[Supplied information]
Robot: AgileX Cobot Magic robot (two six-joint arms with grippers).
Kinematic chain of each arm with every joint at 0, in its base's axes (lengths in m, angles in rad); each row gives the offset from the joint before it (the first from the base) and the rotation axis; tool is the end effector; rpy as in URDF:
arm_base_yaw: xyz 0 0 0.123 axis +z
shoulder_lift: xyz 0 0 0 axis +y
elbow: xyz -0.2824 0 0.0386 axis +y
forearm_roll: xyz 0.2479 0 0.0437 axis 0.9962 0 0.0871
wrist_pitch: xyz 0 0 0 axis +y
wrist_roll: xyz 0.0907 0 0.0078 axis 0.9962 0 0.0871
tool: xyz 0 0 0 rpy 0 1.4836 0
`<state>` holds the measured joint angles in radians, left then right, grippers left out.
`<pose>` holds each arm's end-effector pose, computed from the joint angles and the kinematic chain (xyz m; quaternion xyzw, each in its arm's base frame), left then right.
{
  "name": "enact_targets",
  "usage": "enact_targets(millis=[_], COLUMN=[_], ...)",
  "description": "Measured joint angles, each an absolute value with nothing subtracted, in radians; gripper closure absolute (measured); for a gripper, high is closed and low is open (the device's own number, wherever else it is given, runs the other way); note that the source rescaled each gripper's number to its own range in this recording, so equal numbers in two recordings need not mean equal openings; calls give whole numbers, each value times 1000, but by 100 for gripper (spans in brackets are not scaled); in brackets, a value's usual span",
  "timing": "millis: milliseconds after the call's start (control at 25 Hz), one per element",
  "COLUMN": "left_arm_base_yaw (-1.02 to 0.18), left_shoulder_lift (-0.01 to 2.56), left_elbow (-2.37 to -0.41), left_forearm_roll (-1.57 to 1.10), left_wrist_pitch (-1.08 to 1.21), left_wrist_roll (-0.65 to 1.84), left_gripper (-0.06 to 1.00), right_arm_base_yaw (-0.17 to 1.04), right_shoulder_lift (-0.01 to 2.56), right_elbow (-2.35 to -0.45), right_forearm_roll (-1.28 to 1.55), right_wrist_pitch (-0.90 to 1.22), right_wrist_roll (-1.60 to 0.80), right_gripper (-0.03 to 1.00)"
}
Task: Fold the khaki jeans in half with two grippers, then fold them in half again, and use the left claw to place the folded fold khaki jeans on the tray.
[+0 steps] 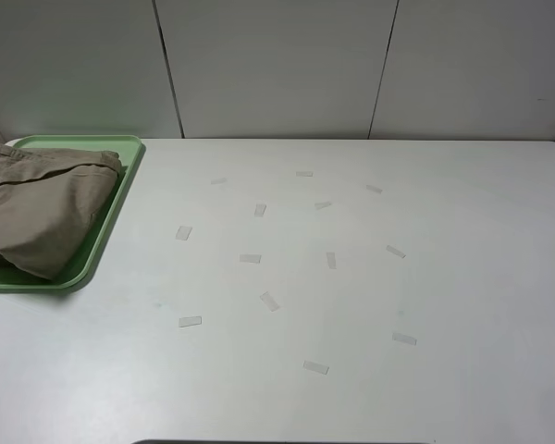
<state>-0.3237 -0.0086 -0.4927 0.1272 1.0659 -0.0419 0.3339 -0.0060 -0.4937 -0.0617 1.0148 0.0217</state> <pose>-0.0024 0.0115 0.2752 0.1171 0.8444 -0.0319 0.5217 -0.0015 -0.0056 0.2793 -0.1302 0.8306 0.0653 0.5375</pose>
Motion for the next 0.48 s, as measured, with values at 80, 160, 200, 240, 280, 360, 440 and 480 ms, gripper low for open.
enact_targets(millis=[80,160,200,240,280,360,440,480], left_arm_base_yaw=[-324,-324,-324,-324,-324,-324,-324,-324], left_shoulder_lift=[-9,-9,-9,-9,-9,-9,-9,-9], left_elbow=[-493,-493,-493,-493,-493,-493,-493,-493], left_forearm_roll=[127,127,127,127,127,127,127,127], left_wrist_pitch=[1066,1066,1066,1066,1066,1066,1066,1066], left_wrist_roll=[-42,-42,-42,-42,-42,-42,-42,-42], left_gripper=[16,16,16,16,16,16,16,16], right_arm_base_yaw=[334,334,334,334,334,334,334,334], right_shoulder_lift=[-6,-6,-6,-6,-6,-6,-6,-6], right_elbow=[-494,-494,-494,-494,-494,-494,-494,-494], right_forearm_roll=[-62,-62,-62,-62,-62,-62,-62,-62], right_wrist_pitch=[1015,1015,1015,1015,1015,1014,1014,1014], right_wrist_roll=[22,22,22,22,22,22,22,22], right_gripper=[-2,-2,-2,-2,-2,-2,-2,-2])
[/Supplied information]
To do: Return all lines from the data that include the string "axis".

Finished exercise:
Kinematic chain of each arm with every joint at 0, in its base's axes (lengths in m, angles in rad); each row gives the offset from the joint before it (the first from the base) and the rotation axis; tool is the end effector; rpy as in URDF:
arm_base_yaw: xyz 0 0 0.123 axis +z
shoulder_lift: xyz 0 0 0 axis +y
elbow: xyz -0.2824 0 0.0386 axis +y
forearm_roll: xyz 0.2479 0 0.0437 axis 0.9962 0 0.0871
wrist_pitch: xyz 0 0 0 axis +y
wrist_roll: xyz 0.0907 0 0.0078 axis 0.9962 0 0.0871

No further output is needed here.